Frequently Asked Questions
- How long does it take for an event to be approved?
- How do I get on your Twitter feed?
- How do I edit an event?
- Can I trust the information on your site, is it up-to-date?
- Do you rank the events on how good they are?
- There's a an open mic in the town centre on Wednesdays, why isn't it listed?
- How many hits do you get?
How long does it take for an event to be approved?
Events are normally approved in the evenings around 5pm when our volunteers are arriving home from work. However, don't be surprised if they can go live at some strange time of day, especially at the weekends when schedules are loose.
How do I get on your Twitter feed?
If you are tweeting from a mobile device, turn on the geolocate option and make sure your Tweet contains the phrase "open mic". This will mean your tweet can get discovered by open mic finder and will be displayed on geographically relevant pages. Alternatively, if a particular event has twitter handles or hashtags showing on their details page, just include one or more of them in your Tweet.
How do I edit an event?
Anyone can submit a revised version of an event's details by clicking the "Edit" button on the event details page. You will have to register an account in order to do this but that only takes a moment.
Can I trust the information on your site, is it up-to-date?
Any information on the web could potentially be out of date and Open Mic Finder is not exempt from that rule. Venues and organisers tend to apply more enthusiasm when promoting a newly launched event than they do when announcing the cancellation of one. Inevitably, data is left to rot. So, here's our top 3 tips for assessing the accuracy of the data on any event details page:
- Look at the date the information was last confirmed as accurate. Every event details page shows it.
- Check their social networking activity. If their Twitter account has not posted anything for 3 months, take that as a warning. If their Facebook feed looks deader than Justin Beiber's eyes, it could be a sign.

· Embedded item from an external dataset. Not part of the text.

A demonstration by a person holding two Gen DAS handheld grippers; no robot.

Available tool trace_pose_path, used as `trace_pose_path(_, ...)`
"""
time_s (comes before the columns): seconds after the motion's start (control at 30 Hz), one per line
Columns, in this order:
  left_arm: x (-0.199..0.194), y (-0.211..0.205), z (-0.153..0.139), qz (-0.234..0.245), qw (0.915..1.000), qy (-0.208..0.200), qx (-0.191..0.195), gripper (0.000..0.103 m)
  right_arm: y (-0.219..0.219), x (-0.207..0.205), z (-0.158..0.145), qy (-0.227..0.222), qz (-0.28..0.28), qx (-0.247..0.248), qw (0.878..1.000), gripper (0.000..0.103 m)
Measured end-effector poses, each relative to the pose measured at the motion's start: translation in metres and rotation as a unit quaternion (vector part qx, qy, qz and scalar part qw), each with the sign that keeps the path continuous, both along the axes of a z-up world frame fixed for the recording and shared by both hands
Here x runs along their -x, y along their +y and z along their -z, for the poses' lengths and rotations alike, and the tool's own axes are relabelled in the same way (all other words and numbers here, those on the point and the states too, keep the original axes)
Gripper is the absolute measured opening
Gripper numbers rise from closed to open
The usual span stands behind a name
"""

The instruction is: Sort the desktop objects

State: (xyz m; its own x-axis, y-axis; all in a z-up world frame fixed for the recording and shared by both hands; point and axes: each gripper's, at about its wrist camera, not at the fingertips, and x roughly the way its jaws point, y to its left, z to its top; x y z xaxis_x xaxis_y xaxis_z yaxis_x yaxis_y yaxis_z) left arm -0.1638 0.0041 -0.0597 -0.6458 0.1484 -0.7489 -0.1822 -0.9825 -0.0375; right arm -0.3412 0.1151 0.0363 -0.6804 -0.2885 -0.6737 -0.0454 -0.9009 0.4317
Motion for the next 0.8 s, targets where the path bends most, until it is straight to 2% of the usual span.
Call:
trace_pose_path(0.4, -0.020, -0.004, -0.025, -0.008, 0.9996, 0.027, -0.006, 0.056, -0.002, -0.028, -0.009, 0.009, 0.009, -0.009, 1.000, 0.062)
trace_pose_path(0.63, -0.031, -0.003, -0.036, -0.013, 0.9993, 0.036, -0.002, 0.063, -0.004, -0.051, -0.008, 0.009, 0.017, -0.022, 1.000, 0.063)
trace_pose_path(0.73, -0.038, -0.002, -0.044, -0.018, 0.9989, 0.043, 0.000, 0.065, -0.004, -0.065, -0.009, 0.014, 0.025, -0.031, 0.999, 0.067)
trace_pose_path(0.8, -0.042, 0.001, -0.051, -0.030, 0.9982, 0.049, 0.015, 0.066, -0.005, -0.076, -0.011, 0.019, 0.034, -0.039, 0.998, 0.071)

- Phone the venue. If the line is dead the venue might have closed. If someone picks up, you can get a definite answer.
Do you rank the events on how good they are?
No. Absolutely not. OMF has a core principle of impartiality. Information gets added (provided it meets quality control guidelines) and only gets removed when it has been out of date for 6 months and none of the people associated with the event can be contacted to gain confirmation.
There's a an open mic in the town centre on Wednesdays, why isn't it listed?
Because we need a bit more information than that! Open Mic Finder is successful because it provides a full set of data, the very minimum being the venue name and address with post code, when the event occurs and what performance mediums are welcomed. But even more importantly we need a person we can email twice a year to ask "Is the event still running?". That person doesn't have to be the event organiser. They don't even have to be a performer. Just someone who lives near the venue and is willing to help.
How many hits do you get?
Exactly what counts as a "hit" is pretty subjective. It's more informative to say that last month this site received 23,000+ unique visitors.